Recall denotes the measure of the ability of the model to correctly identify the crack images (Eq. 10).

$${\text{Recall}} = \frac{{{\text{TP}}}}{{{\text{TP}} + {\text{FN}}}}$$
(10)

F-Measure denotes the harmonic mean of precision and recall. It is utilized to evaluate the model with a more considerate score (Eq. 11).

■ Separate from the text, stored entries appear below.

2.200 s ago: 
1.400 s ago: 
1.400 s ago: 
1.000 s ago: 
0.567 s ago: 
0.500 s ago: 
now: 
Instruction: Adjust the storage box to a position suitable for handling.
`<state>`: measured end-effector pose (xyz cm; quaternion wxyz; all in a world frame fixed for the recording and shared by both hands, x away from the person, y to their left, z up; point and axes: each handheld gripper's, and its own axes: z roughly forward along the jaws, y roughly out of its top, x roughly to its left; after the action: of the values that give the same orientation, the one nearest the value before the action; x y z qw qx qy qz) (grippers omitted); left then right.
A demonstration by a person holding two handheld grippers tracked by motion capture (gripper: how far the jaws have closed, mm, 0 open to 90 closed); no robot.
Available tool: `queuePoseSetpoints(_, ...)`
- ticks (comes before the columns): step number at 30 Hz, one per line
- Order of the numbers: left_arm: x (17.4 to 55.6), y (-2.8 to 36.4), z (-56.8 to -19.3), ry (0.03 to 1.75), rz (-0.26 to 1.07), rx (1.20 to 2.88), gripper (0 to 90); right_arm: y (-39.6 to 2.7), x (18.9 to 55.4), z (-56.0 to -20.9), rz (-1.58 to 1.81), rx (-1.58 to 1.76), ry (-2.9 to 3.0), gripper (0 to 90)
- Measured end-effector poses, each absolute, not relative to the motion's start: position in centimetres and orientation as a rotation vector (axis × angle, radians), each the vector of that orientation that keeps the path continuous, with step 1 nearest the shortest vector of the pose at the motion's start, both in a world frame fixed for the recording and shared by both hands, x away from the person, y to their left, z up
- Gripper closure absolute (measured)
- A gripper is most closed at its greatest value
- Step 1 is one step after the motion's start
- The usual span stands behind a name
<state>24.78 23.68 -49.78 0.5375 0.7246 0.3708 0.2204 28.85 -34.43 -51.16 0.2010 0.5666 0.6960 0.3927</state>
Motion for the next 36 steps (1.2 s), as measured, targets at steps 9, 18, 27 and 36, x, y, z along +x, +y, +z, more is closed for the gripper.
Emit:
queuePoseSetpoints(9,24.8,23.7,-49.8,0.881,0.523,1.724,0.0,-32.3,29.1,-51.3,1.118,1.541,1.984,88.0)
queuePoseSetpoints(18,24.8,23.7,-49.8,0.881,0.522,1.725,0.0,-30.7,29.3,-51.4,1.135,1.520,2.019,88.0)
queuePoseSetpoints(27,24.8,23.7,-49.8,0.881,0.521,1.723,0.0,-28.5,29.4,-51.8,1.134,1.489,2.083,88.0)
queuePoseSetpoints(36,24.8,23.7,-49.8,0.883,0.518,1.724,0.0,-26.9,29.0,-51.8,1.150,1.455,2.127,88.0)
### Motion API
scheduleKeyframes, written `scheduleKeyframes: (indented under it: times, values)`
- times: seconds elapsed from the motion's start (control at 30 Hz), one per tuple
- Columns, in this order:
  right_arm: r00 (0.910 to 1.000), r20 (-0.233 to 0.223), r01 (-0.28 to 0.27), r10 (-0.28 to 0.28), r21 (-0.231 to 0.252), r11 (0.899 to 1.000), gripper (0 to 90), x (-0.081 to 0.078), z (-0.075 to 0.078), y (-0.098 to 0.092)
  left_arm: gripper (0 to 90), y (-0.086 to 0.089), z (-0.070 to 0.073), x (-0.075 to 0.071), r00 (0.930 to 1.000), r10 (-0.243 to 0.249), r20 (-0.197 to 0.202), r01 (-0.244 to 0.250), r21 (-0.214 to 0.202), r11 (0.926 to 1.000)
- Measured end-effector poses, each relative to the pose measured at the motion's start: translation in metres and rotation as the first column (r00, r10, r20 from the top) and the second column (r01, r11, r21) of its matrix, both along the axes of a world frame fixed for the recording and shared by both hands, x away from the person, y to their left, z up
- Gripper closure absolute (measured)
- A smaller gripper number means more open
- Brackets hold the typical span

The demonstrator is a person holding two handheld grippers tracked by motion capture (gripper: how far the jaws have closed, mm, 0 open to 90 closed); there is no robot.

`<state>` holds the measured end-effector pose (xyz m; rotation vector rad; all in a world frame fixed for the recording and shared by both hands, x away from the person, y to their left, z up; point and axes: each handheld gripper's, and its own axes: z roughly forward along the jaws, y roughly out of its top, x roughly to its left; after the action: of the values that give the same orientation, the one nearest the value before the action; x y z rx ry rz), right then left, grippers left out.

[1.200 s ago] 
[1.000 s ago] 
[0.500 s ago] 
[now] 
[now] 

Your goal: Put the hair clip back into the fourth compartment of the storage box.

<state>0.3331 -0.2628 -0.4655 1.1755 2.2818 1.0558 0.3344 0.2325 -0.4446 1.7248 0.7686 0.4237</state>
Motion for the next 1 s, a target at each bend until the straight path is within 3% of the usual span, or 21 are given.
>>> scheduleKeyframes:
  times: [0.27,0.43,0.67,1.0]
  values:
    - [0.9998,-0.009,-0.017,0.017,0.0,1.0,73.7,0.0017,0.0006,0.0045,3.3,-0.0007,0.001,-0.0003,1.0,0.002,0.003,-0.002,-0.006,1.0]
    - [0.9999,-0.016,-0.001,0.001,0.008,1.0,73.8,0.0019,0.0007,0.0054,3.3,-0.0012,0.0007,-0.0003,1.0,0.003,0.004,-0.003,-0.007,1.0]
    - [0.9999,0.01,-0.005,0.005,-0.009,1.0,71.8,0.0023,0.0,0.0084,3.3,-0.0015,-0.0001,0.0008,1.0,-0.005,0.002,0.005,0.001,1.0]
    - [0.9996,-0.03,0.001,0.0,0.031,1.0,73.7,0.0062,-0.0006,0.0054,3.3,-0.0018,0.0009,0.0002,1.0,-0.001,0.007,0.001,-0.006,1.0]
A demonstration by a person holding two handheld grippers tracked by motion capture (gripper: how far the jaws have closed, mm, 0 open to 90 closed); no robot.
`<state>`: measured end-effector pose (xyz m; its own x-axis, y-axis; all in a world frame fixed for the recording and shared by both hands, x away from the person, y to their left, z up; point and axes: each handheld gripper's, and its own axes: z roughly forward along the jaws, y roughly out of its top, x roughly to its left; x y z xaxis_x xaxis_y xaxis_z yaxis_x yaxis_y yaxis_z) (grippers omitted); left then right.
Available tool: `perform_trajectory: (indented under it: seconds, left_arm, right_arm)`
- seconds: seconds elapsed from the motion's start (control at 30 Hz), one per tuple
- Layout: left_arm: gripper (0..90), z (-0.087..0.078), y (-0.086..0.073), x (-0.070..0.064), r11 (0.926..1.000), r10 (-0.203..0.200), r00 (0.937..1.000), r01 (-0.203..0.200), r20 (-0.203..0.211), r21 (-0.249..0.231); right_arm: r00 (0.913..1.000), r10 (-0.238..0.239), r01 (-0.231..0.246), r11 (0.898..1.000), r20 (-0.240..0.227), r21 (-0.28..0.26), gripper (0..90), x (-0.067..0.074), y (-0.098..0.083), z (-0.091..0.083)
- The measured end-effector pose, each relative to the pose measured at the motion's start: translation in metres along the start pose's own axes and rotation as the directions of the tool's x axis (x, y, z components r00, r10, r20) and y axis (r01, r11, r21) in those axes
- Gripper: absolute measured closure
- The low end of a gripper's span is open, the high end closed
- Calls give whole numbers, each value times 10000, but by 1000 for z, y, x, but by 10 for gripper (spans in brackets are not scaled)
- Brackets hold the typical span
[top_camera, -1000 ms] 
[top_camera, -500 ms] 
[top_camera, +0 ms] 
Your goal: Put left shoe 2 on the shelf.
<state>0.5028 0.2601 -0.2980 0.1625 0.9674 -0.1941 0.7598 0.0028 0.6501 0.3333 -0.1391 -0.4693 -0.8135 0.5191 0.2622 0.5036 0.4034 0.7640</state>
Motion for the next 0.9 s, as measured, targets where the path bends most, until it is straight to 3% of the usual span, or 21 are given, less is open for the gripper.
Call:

$${\text{F-Measure}} = 2 \times \left[ { \frac{{{\text{Precision}} \times {\text{Recall}}}}{{{\text{Precision}} + {\text{Recall}}}} } \right]$$
(11)

The overall performance analysis of the proposed OLeNet algorithm and the other pretrained CNN models is presented in Table 4. Confusion matrix (Fig. 13) clearly visualizes that OLeNet performs comparatively better than the other algorithms.

Table 4 Confusion matrix
Fig. 13
figure 13

Confusion matrices

The performance measures (Table 5) derived from the confusion matrix present clear insights into the algorithms. The proposed OLeNet algorithms produce maximum accuracy, similar to VGG16 and Inception. Despite its shallow configuration, OLeNet withstands to produce maximum accuracy similar to other deep architectures. In addition to the accuracy, OLeNet remains competitive with other pretrained models in terms of the values of precision, recall, and F-Measure. The graphical representation of the performance is demonstrated in Figs. 14, 15, 16 and 17.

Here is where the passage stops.